When it’s more than just challenging behaviour
All parents are faced with ‘less-than-ideal’ behaviour from their children every once and a while. This can include physical aggression, rudeness and disrespect. But there is a possibility that your child is struggling with a behavioural disorder. Here are three of the most common ones and what you can do to get in control of this type of behaviour.
For more behaviour techniques, check out our story on Behavioural Busters.
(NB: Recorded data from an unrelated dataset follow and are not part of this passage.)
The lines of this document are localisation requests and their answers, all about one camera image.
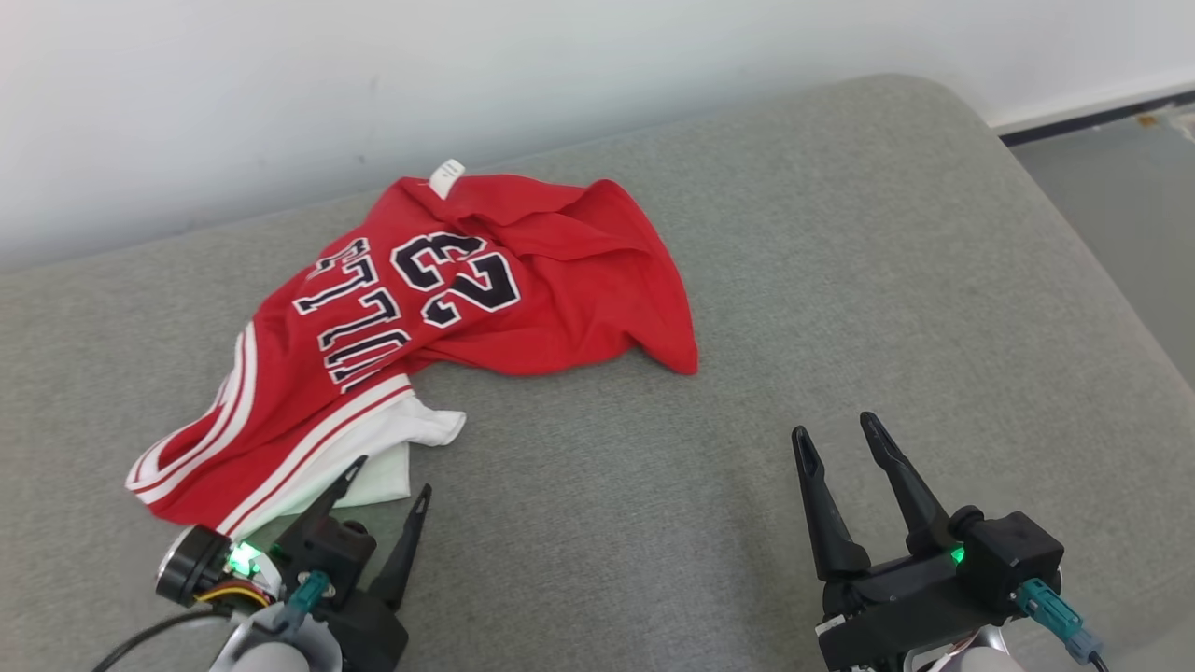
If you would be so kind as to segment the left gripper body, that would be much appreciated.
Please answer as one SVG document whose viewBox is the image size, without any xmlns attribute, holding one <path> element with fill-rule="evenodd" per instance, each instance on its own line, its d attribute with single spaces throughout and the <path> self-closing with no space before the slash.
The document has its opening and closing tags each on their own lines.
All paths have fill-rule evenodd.
<svg viewBox="0 0 1195 672">
<path fill-rule="evenodd" d="M 272 545 L 288 589 L 274 633 L 298 642 L 300 625 L 325 625 L 345 671 L 394 671 L 409 634 L 396 609 L 358 589 L 375 549 L 372 537 L 313 537 L 292 558 L 276 558 Z"/>
</svg>

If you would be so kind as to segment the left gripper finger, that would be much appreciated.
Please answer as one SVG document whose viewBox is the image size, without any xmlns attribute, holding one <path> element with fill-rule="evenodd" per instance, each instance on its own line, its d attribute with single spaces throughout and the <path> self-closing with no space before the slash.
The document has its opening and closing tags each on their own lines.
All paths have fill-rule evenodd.
<svg viewBox="0 0 1195 672">
<path fill-rule="evenodd" d="M 402 524 L 400 540 L 397 540 L 392 552 L 384 563 L 384 569 L 370 584 L 370 595 L 384 601 L 386 609 L 400 609 L 411 572 L 413 572 L 415 552 L 424 529 L 424 520 L 433 497 L 433 485 L 422 485 L 418 497 Z"/>
<path fill-rule="evenodd" d="M 298 552 L 296 549 L 302 543 L 308 527 L 329 517 L 333 505 L 349 491 L 353 481 L 358 476 L 358 470 L 366 463 L 367 456 L 358 456 L 358 459 L 354 460 L 350 468 L 347 468 L 341 476 L 333 479 L 332 484 L 327 485 L 319 497 L 304 508 L 302 513 L 277 537 L 277 540 L 274 540 L 274 557 L 292 558 Z"/>
</svg>

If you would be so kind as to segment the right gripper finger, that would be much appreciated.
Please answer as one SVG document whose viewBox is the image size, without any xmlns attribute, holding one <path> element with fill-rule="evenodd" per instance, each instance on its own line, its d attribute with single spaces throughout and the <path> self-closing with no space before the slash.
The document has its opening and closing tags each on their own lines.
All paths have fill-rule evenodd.
<svg viewBox="0 0 1195 672">
<path fill-rule="evenodd" d="M 949 518 L 921 474 L 913 468 L 885 426 L 874 413 L 862 413 L 862 430 L 872 459 L 891 482 L 907 529 L 906 548 L 914 557 L 952 552 Z"/>
<path fill-rule="evenodd" d="M 809 532 L 811 561 L 820 581 L 850 581 L 870 568 L 869 552 L 854 543 L 825 483 L 825 463 L 805 427 L 793 427 L 795 466 Z"/>
</svg>

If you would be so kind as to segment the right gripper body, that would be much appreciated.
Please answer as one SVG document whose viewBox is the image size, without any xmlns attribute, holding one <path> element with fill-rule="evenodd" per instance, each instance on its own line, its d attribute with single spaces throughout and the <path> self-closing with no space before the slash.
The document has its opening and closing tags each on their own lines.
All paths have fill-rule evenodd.
<svg viewBox="0 0 1195 672">
<path fill-rule="evenodd" d="M 1015 607 L 1019 558 L 952 552 L 872 567 L 850 581 L 825 581 L 819 650 L 829 671 L 914 671 L 945 647 L 932 671 L 1016 671 L 1001 625 Z"/>
</svg>

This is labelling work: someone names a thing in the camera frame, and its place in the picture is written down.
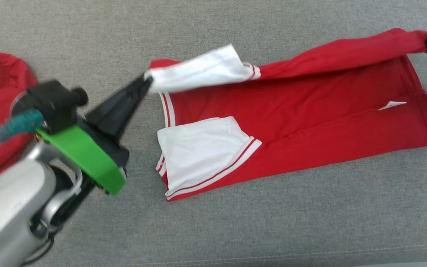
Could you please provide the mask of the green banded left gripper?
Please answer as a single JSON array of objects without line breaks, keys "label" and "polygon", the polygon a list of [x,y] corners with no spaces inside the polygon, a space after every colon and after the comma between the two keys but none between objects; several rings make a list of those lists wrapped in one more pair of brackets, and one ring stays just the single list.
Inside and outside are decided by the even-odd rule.
[{"label": "green banded left gripper", "polygon": [[89,179],[108,194],[118,195],[126,184],[129,151],[117,140],[124,134],[152,81],[153,78],[139,76],[85,115],[90,125],[104,130],[111,138],[83,119],[55,134],[49,132],[46,121],[37,123],[38,160],[59,160],[78,179]]}]

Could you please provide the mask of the red and white jersey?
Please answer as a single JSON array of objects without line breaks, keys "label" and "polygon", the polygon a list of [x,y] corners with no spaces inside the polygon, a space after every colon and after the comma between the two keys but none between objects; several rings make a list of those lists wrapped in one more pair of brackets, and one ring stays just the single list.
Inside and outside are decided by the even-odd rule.
[{"label": "red and white jersey", "polygon": [[167,201],[302,169],[427,146],[427,93],[408,54],[427,32],[339,39],[256,66],[234,47],[184,62],[158,59],[144,78],[165,127],[156,170]]}]

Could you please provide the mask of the black round left gripper motor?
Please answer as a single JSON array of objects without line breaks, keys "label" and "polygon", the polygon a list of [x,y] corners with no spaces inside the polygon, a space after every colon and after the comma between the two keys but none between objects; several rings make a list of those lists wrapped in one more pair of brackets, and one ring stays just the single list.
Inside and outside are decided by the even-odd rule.
[{"label": "black round left gripper motor", "polygon": [[32,109],[31,97],[27,91],[23,91],[14,99],[10,108],[10,118],[27,112]]}]

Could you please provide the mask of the grey fabric sofa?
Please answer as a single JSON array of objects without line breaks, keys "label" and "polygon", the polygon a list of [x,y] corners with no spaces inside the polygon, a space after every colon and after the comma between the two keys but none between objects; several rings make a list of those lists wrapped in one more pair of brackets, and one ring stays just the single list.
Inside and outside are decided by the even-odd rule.
[{"label": "grey fabric sofa", "polygon": [[[263,65],[341,38],[427,31],[427,0],[0,0],[0,52],[93,106],[153,59],[233,44]],[[427,54],[410,59],[427,91]],[[168,203],[159,96],[124,135],[128,180],[95,190],[34,267],[427,267],[427,147],[256,179]]]}]

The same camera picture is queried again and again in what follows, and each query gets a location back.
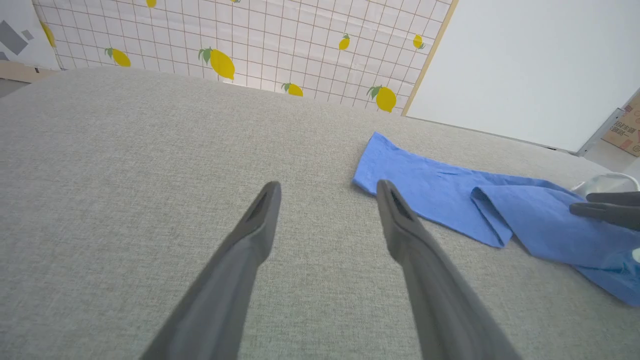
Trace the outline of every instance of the folded cloth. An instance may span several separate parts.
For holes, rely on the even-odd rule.
[[[584,199],[554,183],[440,163],[374,133],[353,182],[375,194],[380,179],[391,180],[428,220],[493,247],[504,247],[516,234],[533,256],[574,265],[640,306],[640,264],[630,255],[640,246],[640,232],[572,215],[569,205]]]

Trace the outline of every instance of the lemon patterned wallpaper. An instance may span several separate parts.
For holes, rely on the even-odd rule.
[[[63,69],[137,67],[400,114],[451,0],[33,0]]]

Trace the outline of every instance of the wooden strip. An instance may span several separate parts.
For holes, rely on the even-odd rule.
[[[34,83],[55,73],[57,71],[30,67],[13,61],[0,61],[0,78],[3,79]]]
[[[411,96],[409,96],[409,100],[407,100],[406,105],[402,110],[402,116],[406,116],[407,111],[409,111],[409,106],[411,106],[413,97],[415,97],[415,93],[418,92],[418,87],[420,86],[420,83],[422,82],[422,79],[424,78],[424,75],[427,72],[427,68],[431,63],[431,59],[433,59],[433,56],[436,53],[436,50],[438,49],[438,45],[440,45],[440,40],[442,39],[442,35],[444,35],[444,32],[447,31],[447,26],[449,25],[449,21],[451,20],[451,16],[453,15],[453,12],[456,10],[457,5],[458,5],[458,0],[453,0],[451,2],[449,11],[447,12],[447,15],[445,16],[444,21],[440,26],[440,31],[438,32],[438,35],[436,36],[436,40],[433,42],[433,46],[431,47],[429,56],[427,56],[427,60],[424,62],[424,66],[420,71],[420,75],[418,76],[418,81],[415,82],[415,85],[413,86],[413,90],[411,91]]]

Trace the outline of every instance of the cardboard box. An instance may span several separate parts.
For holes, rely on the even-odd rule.
[[[640,94],[625,108],[625,115],[602,137],[629,154],[640,156]]]

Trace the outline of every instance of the yellow lemon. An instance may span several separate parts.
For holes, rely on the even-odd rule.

Oppositional defiant disorder
Approximately one in ten children under the age of 12 are thought to have oppositional defiant disorder (ODD). Typical behaviours of children with ODD include:
- Easily angered, frustrated, annoyed or irritated
- Frequent temper tantrums
- Argumentative and refuses to obey rules
- Seems to deliberately try to annoy or aggravate others
- Low self-esteem and often blames others
Approximately five per cent of 10 year olds are thought to have CD, with boys outnumbering girls by four to one. Typical behaviours include:
- Aggressiveness and physical violence
- Lack of empathy for others
- Repeated truancy
- Frequent lying and criminal-like behaviour
Attention deficit hyperactivity disorder
Approximately two to five per cent of children are thought to have ADHD. Characteristics include:
- Difficulty concentrating, forgetting instructions and inattention
- Overactivity, constantly restless and fidgeting
There is really no way to know whether your child has a behavioural disorder unless you get an assessment from a qualified paediatrician, psychologist or child psychiatrist. Treatment options include parent management training, cognitive behaviour therapy, medication and treatment for associated problems.
Overcoming Behavioural Problems – Dos and Donts
- DO try and focus on positive behaviours, and praise these often.
- DO ignore small, irritating behaviours. You really do need to pick your battles, otherwise it would be exhausting!
- DO set yourself up for success. If you have trouble with your child at the supermarket, tell them your expectations in advance (e.g., “You’ll stay with mummy, and we’re only buying what’s on the list.”), involve them in the process (e.g., giving them their own shopping list, even if it’s in pictures!), and praise them along the way (“You’re doing a great job helping mummy”).
- DON’T repeat requests frequently. Twice is enough, then action should be taken.
- DON’T take things personally (“I hate you, you’re the worst parent EVER!!!”). Kids feel emotions intensely, but are still learning how to control them.
- DON’T be too hard on yourself. Take care of yourself in some small way every day so you’re able to remain calm and in control more often than not.